Мы спустились с холма к реке, дошли до середины моста, остановились у деревянных перил и стали смотреть на воду, падающую с широкой отмели на скалы и валуны.
— Если я могу на них накапать, — наконец сказала миссис Престон, — то и ты ведь тоже?
— Если они не возьмут меня к себе, — сказал я, — то кое-что о них я смогу рассказать. Если они почему-то решат, что я им не нужен. Да. От мистера Шульца все что угодно можно ждать. Покажется ему, что я опасен для них, и этого будет достаточно.

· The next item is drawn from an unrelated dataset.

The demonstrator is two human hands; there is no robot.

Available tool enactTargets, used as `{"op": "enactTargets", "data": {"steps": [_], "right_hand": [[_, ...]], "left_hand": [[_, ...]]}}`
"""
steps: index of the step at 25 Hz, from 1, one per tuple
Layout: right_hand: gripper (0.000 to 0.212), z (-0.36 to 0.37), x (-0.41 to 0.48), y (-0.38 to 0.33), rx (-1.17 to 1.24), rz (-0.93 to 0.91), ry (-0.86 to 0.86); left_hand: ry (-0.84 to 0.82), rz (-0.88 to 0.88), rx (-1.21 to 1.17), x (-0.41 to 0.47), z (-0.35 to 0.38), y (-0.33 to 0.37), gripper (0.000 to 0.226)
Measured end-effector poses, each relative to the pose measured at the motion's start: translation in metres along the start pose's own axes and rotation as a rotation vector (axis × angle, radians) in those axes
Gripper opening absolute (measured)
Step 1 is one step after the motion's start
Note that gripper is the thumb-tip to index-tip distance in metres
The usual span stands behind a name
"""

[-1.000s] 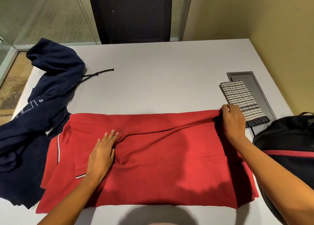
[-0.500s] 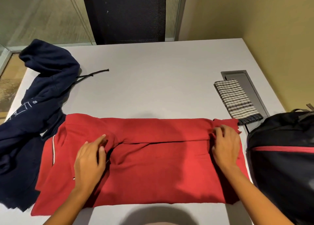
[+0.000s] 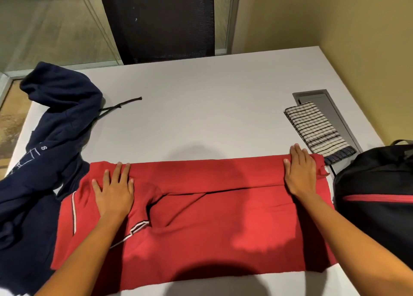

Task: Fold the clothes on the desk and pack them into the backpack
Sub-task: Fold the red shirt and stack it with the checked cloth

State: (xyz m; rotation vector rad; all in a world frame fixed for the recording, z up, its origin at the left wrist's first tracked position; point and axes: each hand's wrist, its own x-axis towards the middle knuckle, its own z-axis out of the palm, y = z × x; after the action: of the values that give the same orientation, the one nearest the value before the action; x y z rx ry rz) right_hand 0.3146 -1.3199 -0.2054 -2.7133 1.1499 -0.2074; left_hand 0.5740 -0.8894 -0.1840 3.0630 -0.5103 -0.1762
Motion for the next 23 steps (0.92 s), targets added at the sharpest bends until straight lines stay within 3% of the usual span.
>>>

Она повернулась и посмотрела на меня. Выражение ее лица стало озабоченным, может, даже испуганным, хотя, вглядываясь в волны света, которые излучали ее бледно-зеленые глаза, ничего определенного сказать было нельзя. Если она испугалась за меня, мне этого не надо, это унизительно, раз уж она так уверена в своей распрекрасной жизни, то почему она отказывает в точно такой же уверенности мне?! Это был очень опасный момент наших отношений, когда стало ясно, что мы заботимся друг о друге, мысль о том, что она смотрит на меня снисходительно, как на ягненка в стае волков, была мне невыносима, я хотел с ней равенства во всем. Я притворился, будто считаю, что она боится за себя.